_ACTIVITY_
Every entry must appear in the answer exactly as it does here.

++++ MATERIALS PROVIDED

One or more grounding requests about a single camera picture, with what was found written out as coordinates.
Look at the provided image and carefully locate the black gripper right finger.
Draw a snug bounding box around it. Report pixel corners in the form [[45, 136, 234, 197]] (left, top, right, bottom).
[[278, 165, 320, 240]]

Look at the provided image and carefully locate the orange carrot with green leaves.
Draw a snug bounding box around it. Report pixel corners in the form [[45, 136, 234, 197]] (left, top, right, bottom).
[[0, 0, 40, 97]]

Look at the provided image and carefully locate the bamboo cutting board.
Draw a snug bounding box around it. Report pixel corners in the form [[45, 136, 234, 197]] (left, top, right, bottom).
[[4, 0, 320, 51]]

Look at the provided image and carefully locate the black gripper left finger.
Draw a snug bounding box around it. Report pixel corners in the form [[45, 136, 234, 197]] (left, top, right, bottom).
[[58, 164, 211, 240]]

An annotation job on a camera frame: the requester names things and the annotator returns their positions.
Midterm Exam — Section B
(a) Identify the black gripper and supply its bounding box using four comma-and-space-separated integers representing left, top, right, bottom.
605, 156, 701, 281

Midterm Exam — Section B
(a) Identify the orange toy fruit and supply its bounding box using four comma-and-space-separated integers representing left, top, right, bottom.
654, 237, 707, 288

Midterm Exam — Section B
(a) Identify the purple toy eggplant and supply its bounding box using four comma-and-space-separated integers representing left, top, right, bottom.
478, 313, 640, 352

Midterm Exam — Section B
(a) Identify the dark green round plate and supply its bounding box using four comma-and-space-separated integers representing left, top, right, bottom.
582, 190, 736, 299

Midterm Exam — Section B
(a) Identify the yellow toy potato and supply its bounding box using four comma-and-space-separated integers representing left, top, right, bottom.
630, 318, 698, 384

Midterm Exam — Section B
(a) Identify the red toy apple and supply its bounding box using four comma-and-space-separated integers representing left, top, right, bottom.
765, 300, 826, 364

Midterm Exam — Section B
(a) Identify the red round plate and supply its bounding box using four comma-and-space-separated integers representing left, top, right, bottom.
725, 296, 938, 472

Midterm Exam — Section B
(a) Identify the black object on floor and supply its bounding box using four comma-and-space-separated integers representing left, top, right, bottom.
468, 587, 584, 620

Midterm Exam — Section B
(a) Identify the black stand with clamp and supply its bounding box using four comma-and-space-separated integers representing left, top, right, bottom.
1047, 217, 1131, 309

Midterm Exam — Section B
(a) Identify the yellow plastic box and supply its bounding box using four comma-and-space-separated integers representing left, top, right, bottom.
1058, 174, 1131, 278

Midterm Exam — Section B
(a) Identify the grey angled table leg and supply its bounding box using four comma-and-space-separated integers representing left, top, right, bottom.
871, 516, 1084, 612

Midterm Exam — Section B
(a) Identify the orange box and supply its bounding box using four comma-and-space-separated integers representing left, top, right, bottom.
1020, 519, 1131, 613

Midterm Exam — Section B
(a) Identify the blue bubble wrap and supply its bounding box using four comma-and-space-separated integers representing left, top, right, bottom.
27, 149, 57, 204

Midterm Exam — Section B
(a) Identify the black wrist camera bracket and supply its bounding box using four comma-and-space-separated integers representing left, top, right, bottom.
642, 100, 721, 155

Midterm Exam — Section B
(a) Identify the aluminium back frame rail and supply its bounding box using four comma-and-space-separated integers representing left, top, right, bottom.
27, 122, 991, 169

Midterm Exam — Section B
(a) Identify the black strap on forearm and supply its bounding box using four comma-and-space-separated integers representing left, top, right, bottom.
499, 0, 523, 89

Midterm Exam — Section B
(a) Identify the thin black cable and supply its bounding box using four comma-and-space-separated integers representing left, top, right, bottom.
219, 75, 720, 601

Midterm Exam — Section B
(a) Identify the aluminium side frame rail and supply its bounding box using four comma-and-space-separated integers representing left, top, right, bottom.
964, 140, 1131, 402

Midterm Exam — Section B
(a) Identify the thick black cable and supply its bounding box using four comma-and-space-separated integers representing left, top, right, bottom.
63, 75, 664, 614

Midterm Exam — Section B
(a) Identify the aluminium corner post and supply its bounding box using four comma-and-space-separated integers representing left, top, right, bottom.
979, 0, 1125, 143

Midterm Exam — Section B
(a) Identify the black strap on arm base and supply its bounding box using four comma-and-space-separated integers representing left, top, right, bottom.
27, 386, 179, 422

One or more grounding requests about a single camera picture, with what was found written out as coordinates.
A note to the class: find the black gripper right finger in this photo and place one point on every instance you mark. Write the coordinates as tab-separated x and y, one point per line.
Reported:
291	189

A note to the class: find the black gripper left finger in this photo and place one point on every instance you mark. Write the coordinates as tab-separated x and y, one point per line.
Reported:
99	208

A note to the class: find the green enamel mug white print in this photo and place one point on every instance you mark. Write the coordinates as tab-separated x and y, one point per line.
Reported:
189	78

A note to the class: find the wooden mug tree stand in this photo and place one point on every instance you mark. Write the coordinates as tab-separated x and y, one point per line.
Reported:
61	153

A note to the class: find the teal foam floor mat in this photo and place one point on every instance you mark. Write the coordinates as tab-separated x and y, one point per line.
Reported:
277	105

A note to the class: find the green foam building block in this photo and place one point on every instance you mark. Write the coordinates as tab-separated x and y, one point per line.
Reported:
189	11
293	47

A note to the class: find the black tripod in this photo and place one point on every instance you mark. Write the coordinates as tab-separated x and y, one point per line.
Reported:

++++++++

_EXPECTED ANSWER_
One or more grounding requests about a single camera picture, with what was found written out as coordinates.
Look at the provided image and carefully locate the black gripper right finger.
Draw a snug bounding box around it. Report pixel corners in the form [[45, 136, 234, 197]] (left, top, right, bottom).
[[278, 165, 320, 240]]

Look at the provided image and carefully locate the orange carrot with green leaves.
Draw a snug bounding box around it. Report pixel corners in the form [[45, 136, 234, 197]] (left, top, right, bottom).
[[0, 0, 40, 97]]

Look at the provided image and carefully locate the bamboo cutting board.
Draw a snug bounding box around it. Report pixel corners in the form [[45, 136, 234, 197]] (left, top, right, bottom).
[[4, 0, 320, 51]]

Look at the provided image and carefully locate the black gripper left finger.
Draw a snug bounding box around it. Report pixel corners in the form [[45, 136, 234, 197]] (left, top, right, bottom).
[[58, 164, 211, 240]]

An annotation job on a camera frame: the requester names things and the annotator returns their positions.
Midterm Exam — Section B
(a) Identify the black gripper and supply its bounding box using four comma-and-space-separated integers representing left, top, right, bottom.
605, 156, 701, 281

Midterm Exam — Section B
(a) Identify the orange toy fruit and supply its bounding box using four comma-and-space-separated integers representing left, top, right, bottom.
654, 237, 707, 288

Midterm Exam — Section B
(a) Identify the purple toy eggplant and supply its bounding box using four comma-and-space-separated integers representing left, top, right, bottom.
478, 313, 640, 352

Midterm Exam — Section B
(a) Identify the dark green round plate and supply its bounding box using four comma-and-space-separated integers representing left, top, right, bottom.
582, 190, 736, 299

Midterm Exam — Section B
(a) Identify the yellow toy potato and supply its bounding box using four comma-and-space-separated integers representing left, top, right, bottom.
630, 318, 698, 384

Midterm Exam — Section B
(a) Identify the red toy apple and supply its bounding box using four comma-and-space-separated integers representing left, top, right, bottom.
765, 300, 826, 364

Midterm Exam — Section B
(a) Identify the red round plate and supply its bounding box using four comma-and-space-separated integers representing left, top, right, bottom.
725, 296, 938, 472

Midterm Exam — Section B
(a) Identify the black object on floor and supply its bounding box using four comma-and-space-separated integers representing left, top, right, bottom.
468, 587, 584, 620

Midterm Exam — Section B
(a) Identify the black stand with clamp and supply its bounding box using four comma-and-space-separated integers representing left, top, right, bottom.
1047, 217, 1131, 309

Midterm Exam — Section B
(a) Identify the yellow plastic box and supply its bounding box using four comma-and-space-separated integers representing left, top, right, bottom.
1058, 174, 1131, 278

Midterm Exam — Section B
(a) Identify the grey angled table leg and supply its bounding box using four comma-and-space-separated integers representing left, top, right, bottom.
871, 516, 1084, 612

Midterm Exam — Section B
(a) Identify the orange box and supply its bounding box using four comma-and-space-separated integers representing left, top, right, bottom.
1020, 519, 1131, 613

Midterm Exam — Section B
(a) Identify the blue bubble wrap and supply its bounding box using four comma-and-space-separated integers representing left, top, right, bottom.
27, 149, 57, 204

Midterm Exam — Section B
(a) Identify the black wrist camera bracket and supply its bounding box using four comma-and-space-separated integers representing left, top, right, bottom.
642, 100, 721, 155

Midterm Exam — Section B
(a) Identify the aluminium back frame rail and supply its bounding box using four comma-and-space-separated integers representing left, top, right, bottom.
27, 122, 991, 169

Midterm Exam — Section B
(a) Identify the black strap on forearm and supply its bounding box using four comma-and-space-separated integers representing left, top, right, bottom.
499, 0, 523, 89

Midterm Exam — Section B
(a) Identify the thin black cable and supply its bounding box using four comma-and-space-separated integers representing left, top, right, bottom.
219, 75, 720, 601

Midterm Exam — Section B
(a) Identify the aluminium side frame rail and supply its bounding box using four comma-and-space-separated integers representing left, top, right, bottom.
964, 140, 1131, 402

Midterm Exam — Section B
(a) Identify the thick black cable and supply its bounding box using four comma-and-space-separated integers representing left, top, right, bottom.
63, 75, 664, 614

Midterm Exam — Section B
(a) Identify the aluminium corner post and supply its bounding box using four comma-and-space-separated integers representing left, top, right, bottom.
979, 0, 1125, 143

Midterm Exam — Section B
(a) Identify the black strap on arm base and supply its bounding box using four comma-and-space-separated integers representing left, top, right, bottom.
27, 386, 179, 422

One or more grounding requests about a single camera picture, with what was found written out as coordinates.
A note to the class: find the black gripper right finger in this photo and place one point on every instance you mark. Write the coordinates as tab-separated x and y, one point per line.
Reported:
291	189

A note to the class: find the black gripper left finger in this photo and place one point on every instance you mark. Write the coordinates as tab-separated x and y, one point per line.
Reported:
99	208

A note to the class: find the green enamel mug white print in this photo and place one point on every instance you mark. Write the coordinates as tab-separated x and y, one point per line.
Reported:
189	78

A note to the class: find the wooden mug tree stand in this photo and place one point on every instance you mark. Write the coordinates as tab-separated x and y, one point per line.
Reported:
61	153

A note to the class: find the teal foam floor mat in this photo and place one point on every instance you mark. Write the coordinates as tab-separated x and y, one point per line.
Reported:
277	105

A note to the class: find the green foam building block in this photo and place one point on every instance you mark. Write the coordinates as tab-separated x and y, one point per line.
Reported:
189	11
293	47

A note to the class: find the black tripod in this photo and place one point on every instance you mark. Write the coordinates as tab-separated x and y, one point per line.
Reported:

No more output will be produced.